Programming Assignment 2
특이한점은 peer Assessments를 이용해서 과제를 제출한 사람들끼리 서로 서로 평가하는 방식을 택한다.
나름 부정행위를 막으려는 취지인것 같다.
최소한 1명의 과제를 체점해야 한다. 그렇지 않으면 20%의 감점을 당하게 된다.
Introduction
이미 한번 연산된 결과를 재사용하는 방법을 배우는 실습이다.
Example: Caching the Mean of Vector
<<- operator는 전역을 위한 것이다.
makeVector <- function(x = numeric()) {
m <- NULL
set <- function(y) {
x <<- y # 전역변수
m <<- NULL #전역변수
}
get <- function() x
setmean <- function(mean) m <<- mean
getmean <- function() m
list(set = set, get = get,
setmean = setmean,
getmean = getmean)
}
Assignment: Caching the inverse of a Matrix
아래와 같이 코드를 최종 작성하고 제출 했다.
# Overall, makeCacheMatrix() sustains cache data for resuing it.
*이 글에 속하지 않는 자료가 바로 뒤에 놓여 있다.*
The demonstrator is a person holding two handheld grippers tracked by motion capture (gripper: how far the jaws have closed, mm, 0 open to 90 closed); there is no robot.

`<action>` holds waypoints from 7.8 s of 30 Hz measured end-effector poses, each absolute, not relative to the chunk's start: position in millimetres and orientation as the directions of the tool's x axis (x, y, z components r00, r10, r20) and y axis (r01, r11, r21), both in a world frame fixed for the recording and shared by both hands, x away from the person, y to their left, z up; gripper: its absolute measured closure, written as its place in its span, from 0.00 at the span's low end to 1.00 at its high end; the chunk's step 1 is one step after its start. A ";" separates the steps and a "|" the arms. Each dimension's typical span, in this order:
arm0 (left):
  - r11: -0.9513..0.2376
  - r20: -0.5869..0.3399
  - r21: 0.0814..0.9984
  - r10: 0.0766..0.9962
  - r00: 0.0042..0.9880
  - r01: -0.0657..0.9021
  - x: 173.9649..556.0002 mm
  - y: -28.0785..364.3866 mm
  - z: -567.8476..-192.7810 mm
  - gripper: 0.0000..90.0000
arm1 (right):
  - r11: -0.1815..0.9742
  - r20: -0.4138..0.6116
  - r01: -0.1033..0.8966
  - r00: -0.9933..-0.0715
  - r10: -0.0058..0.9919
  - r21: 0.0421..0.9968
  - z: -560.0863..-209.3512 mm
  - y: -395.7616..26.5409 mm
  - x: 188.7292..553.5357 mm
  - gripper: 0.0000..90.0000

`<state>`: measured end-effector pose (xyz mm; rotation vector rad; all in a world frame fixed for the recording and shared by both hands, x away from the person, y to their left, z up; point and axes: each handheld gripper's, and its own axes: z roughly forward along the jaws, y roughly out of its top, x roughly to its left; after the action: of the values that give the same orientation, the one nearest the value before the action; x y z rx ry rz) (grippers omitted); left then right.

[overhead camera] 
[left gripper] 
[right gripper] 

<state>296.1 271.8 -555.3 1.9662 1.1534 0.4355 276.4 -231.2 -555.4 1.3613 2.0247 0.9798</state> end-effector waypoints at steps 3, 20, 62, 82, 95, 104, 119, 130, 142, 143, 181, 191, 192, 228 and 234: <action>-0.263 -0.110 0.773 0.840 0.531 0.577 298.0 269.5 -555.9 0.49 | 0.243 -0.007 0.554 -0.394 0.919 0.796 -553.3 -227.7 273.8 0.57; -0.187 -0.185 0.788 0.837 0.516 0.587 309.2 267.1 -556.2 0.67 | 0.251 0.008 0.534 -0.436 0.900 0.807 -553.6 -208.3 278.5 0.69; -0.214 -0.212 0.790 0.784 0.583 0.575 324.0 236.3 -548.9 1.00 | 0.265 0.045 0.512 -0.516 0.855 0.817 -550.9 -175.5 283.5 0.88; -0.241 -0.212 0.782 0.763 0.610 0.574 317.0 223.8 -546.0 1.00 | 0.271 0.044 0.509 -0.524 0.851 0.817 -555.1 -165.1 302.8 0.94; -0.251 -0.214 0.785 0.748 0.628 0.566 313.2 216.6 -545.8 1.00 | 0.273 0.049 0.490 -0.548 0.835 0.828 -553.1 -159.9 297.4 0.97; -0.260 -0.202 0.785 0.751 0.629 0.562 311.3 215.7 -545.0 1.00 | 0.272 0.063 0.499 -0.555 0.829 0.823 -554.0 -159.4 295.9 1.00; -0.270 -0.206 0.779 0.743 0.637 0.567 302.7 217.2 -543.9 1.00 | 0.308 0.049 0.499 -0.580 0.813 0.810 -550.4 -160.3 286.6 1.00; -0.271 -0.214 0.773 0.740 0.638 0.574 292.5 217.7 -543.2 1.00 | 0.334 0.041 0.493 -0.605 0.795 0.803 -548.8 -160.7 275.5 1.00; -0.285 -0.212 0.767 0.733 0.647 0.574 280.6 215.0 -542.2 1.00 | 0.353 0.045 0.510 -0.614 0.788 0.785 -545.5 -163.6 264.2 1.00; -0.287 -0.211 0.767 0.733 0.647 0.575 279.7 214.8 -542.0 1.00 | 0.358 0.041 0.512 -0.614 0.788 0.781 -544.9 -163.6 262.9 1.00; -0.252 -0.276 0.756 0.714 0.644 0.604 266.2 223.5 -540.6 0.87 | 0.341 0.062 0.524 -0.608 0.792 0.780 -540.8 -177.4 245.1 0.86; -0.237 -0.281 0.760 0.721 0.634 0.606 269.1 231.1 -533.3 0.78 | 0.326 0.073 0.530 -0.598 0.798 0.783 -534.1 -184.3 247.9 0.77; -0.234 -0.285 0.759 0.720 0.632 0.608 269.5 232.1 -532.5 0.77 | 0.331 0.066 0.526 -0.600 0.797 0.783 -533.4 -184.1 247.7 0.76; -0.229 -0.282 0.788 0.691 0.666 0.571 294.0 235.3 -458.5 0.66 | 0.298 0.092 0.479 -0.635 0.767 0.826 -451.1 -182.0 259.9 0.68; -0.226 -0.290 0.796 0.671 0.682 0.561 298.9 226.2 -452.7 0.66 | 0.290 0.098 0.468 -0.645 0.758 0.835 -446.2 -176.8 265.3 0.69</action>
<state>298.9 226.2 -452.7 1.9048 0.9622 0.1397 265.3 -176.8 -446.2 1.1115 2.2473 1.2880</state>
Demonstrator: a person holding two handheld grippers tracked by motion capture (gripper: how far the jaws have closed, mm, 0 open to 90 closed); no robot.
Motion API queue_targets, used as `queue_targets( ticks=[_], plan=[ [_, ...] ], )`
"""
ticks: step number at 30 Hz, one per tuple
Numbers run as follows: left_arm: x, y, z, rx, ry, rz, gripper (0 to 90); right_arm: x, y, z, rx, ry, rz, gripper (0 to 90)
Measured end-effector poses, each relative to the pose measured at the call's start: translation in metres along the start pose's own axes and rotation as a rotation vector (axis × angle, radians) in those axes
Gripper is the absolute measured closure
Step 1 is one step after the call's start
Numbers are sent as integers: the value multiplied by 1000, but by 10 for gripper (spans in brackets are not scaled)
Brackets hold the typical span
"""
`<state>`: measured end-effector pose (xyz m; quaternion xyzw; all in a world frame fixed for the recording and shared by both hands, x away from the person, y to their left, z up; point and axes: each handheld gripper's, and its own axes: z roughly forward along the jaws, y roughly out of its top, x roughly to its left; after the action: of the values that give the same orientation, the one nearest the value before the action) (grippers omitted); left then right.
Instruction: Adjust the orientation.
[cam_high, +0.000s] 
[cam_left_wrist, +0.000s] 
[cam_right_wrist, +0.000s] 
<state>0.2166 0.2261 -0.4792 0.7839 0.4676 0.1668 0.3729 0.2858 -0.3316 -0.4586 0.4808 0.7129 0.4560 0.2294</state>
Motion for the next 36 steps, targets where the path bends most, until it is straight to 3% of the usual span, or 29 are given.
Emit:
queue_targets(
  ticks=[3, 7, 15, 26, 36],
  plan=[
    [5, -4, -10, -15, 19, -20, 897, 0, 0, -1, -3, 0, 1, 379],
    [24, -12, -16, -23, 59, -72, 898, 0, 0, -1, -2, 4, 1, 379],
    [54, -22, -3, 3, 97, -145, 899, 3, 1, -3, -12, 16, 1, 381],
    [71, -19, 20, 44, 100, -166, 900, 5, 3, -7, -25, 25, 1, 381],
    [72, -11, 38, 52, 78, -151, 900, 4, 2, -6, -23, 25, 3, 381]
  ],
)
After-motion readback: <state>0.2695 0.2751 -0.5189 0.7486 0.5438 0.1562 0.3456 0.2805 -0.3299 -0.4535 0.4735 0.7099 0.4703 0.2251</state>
# cacheSolve() cacluates the inverse of a Matrix from Matrix or makeCachematrix().
# to validate my won code, you can use the following seqeunces:
# > m <- makeCacheMatrix()
# > m$set(matrix(c(4,2,2,4),2,2))
# > m$get()
# [,1] [,2]
# [1,] 4 2
# [2,] 2 4
#
# > cacheSolve(m)
# [,1] [,2]
# [1,] 0.3333333 -0.1666667
# [2,] -0.1666667 0.3333333
#
# > cacheSolve(m)
# getting cached data
# [,1] [,2]
# [1,] 0.3333333 -0.1666667
# [2,] -0.1666667 0.3333333
# makeCacheMatrix: return a list of functions to:
# 1. Set the value of the matrix
# 2. Get the value of the matrix
# 3. Set the value of the inverse
# 4. Get the value of the inverse
makeCacheMatrix <- function(x = matrix()) {
## Initialize m
m <- NULL
## Create a function which is to keep global_x and global_m as passed matrix and Null, respectively.
set <- function(y) {
# y is the initial matrix from user. so it is stored in global_x.
global_x <<- y
# initialize global_m
global_m <<- NULL
}
# Create one line function(). a matrix stored by set() is returned.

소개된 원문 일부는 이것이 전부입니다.